Niamey, nouvelle cible des groupes armés au Sahel

Si le Niger fait face depuis dix ans aux violences du Groupe de soutien à l’islam et aux musulmans (JNIM), affilié à Al-Qaïda, et de l’EIS dans l’ouest et le sud-est du pays, les attaques visant directement la capitale restent exceptionnelles. Quelques jours avant l’assaut, le JNIM avait revendiqué la destruction d’un véhicule militaire à l’est de Niamey, signalant une pression accrue aux portes du pouvoir central.

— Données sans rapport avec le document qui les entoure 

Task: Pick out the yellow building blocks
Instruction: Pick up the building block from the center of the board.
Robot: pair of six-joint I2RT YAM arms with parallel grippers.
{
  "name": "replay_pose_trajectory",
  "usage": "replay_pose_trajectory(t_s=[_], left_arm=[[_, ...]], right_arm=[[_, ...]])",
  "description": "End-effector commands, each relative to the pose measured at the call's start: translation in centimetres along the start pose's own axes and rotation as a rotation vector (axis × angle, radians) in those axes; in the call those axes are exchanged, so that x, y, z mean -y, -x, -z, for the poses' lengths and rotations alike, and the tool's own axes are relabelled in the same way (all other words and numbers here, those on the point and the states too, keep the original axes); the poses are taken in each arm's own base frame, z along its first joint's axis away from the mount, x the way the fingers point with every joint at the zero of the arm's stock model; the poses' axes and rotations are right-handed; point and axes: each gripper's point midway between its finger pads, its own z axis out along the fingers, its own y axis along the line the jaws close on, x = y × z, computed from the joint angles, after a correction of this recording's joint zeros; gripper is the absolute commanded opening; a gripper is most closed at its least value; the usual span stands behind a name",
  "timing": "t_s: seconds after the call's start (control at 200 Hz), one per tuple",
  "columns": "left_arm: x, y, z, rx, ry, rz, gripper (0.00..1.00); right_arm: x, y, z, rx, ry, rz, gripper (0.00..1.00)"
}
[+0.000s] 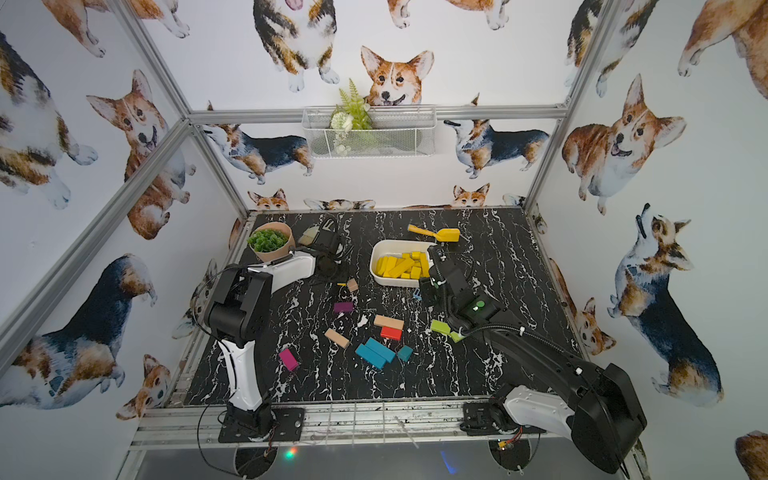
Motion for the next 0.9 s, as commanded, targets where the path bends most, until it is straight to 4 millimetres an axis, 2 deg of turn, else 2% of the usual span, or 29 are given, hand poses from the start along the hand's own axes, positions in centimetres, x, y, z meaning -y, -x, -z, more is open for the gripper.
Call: replay_pose_trajectory(t_s=[0.0, 0.12, 0.24, 0.34, 0.46, 0.561, 0.656, 0.841, 0.856, 0.896], left_arm=[[0.0, -0.6, -0.3, -0.015, -0.001, -0.003, 0.43], [-0.1, -0.6, -0.3, -0.016, 0.008, -0.012, 0.36], [0.0, 0.2, 0.7, 0.015, 0.015, -0.02, 0.29], [0.6, 1.7, 3.0, 0.078, 0.021, -0.044, 0.27], [2.2, 3.6, 6.6, 0.164, -0.002, -0.062, 0.27], [4.7, 5.0, 9.2, 0.225, -0.029, -0.103, 0.27], [7.8, 5.9, 10.6, 0.263, -0.071, -0.148, 0.27], [14.3, 6.5, 10.0, 0.263, -0.154, -0.248, 0.27], [14.8, 6.5, 9.8, 0.262, -0.159, -0.257, 0.27], [16.1, 6.5, 9.4, 0.255, -0.171, -0.281, 0.27]], right_arm=[[0.0, 0.6, 0.1, 0.024, -0.003, -0.008, 0.56], [0.0, 0.7, 0.1, 0.025, -0.004, -0.009, 0.56], [0.0, 0.8, 0.2, 0.03, -0.003, -0.008, 0.56], [-0.1, 0.9, 0.1, 0.037, 0.0, -0.01, 0.57], [-0.2, 0.7, -0.2, 0.03, 0.003, -0.012, 0.57], [-0.4, 0.5, -0.5, 0.022, 0.008, -0.012, 0.57], [-0.4, 0.4, -0.6, 0.019, 0.008, -0.012, 0.57], [0.3, -0.3, -0.3, 0.014, -0.015, -0.01, 0.57], [0.4, 0.2, 0.4, 0.037, -0.01, -0.018, 0.57], [0.6, 0.1, 0.7, 0.041, -0.017, -0.019, 0.57]])
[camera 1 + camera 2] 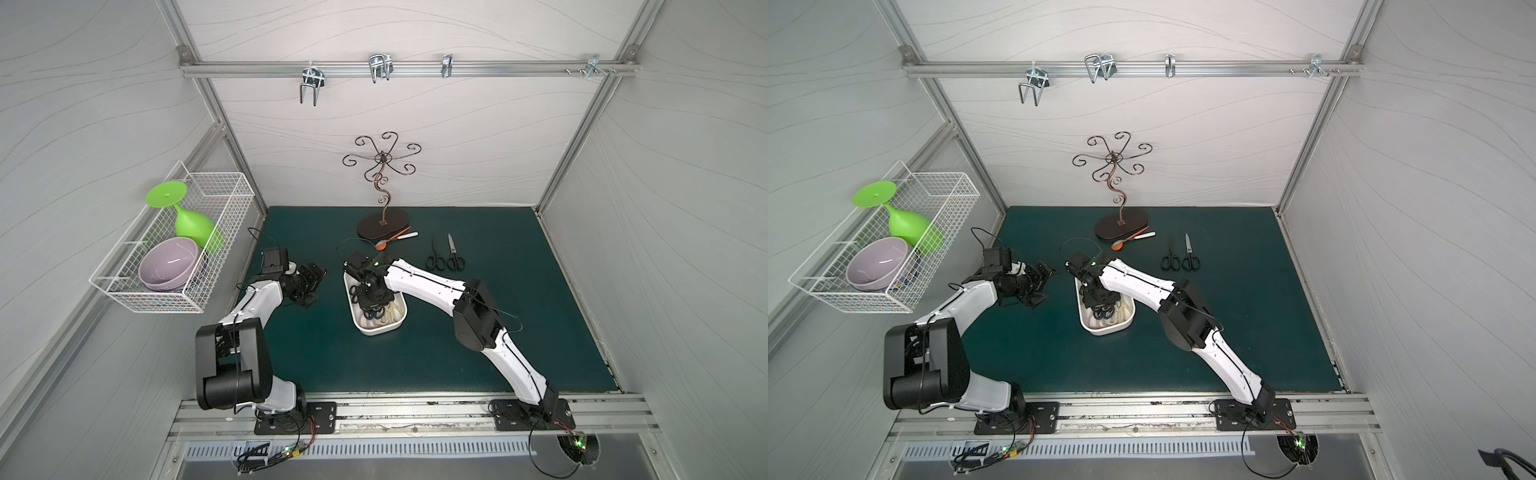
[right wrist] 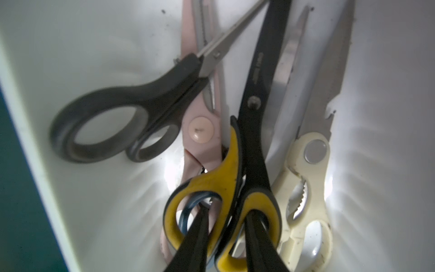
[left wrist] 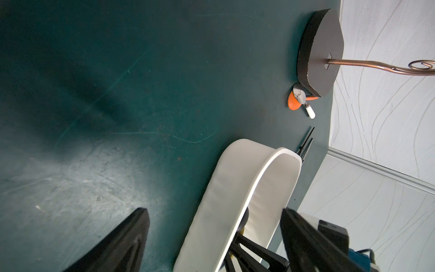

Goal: Take the scissors out of the storage box
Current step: Pick up the scissors from the storage box.

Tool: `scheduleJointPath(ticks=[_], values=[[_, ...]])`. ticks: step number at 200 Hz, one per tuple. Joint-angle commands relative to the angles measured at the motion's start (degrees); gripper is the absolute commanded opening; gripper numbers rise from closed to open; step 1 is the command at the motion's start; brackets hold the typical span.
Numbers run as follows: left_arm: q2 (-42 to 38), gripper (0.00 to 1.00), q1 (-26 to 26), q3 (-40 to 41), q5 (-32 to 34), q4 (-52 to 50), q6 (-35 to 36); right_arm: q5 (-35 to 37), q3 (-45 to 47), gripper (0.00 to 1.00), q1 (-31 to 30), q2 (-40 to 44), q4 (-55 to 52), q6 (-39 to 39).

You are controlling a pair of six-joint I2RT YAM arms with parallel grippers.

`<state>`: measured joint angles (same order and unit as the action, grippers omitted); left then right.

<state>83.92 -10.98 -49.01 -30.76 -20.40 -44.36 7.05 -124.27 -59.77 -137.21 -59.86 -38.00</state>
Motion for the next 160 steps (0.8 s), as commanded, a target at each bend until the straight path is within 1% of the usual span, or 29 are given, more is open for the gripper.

Cette escalade survient alors que le régime militaire nigérien a opéré un virage stratégique dans ses alliances sécuritaires. Depuis le putsch du 26 juillet 2023, Niamey se rapproche de Moscou tout en s’éloignant de plusieurs partenaires occidentaux. Après le départ des forces françaises fin 2023, les États-Unis ont retiré la majorité de leur contingent militaire en 2024, tout en maintenant des relations diplomatiques.

Tensions diplomatiques après des accusations controversées

Dans un discours virulent, le général Tiani a accusé la France, le Bénin et la Côte d’Ivoire d’avoir « soutenu financièrement » l’attaque, des propos immédiatement contestés par Abidjan et Cotonou. La Côte d’Ivoire a convoqué l’ambassadrice du Niger, dénonçant des déclarations « inacceptables » risquant de nuire aux relations bilatérales.

Présents sur place, près de 300 soldats italiens participent à la Mission italienne de soutien au Niger (MISIN). Le ministre italien de la Défense, Guido Crosetto, a précisé que ses troupes « n’ont joué aucun rôle » dans les combats et que leur sécurité reste la priorité absolue.

Un site stratégique sous haute tension

Au-delà de sa portée symbolique, l’aéroport de Niamey concentre plusieurs enjeux majeurs : base aérienne, siège de la force conjointe du Niger, du Mali et du Burkina Faso, et lieu de stockage d’une importante quantité de concentré d’uranium. Ce stock, au cœur d’un différend avec le groupe français Orano, pourrait être cédé à la Russie, alors que Niamey n’a pas encore arrêté de solution pour son transfert.

Malgré l’attaque, le trafic aérien a repris dès le lendemain. Dans les quartiers voisins, la vie a rapidement repris son cours. Pourtant, cet événement marque un tournant : en frappant le cœur logistique et militaire de la capitale, l’EIS a prouvé sa capacité de nuisance, tandis que l’implication russe confirme le basculement sécuritaire du Niger, avec le risque d’attiser de nouvelles tensions régionales.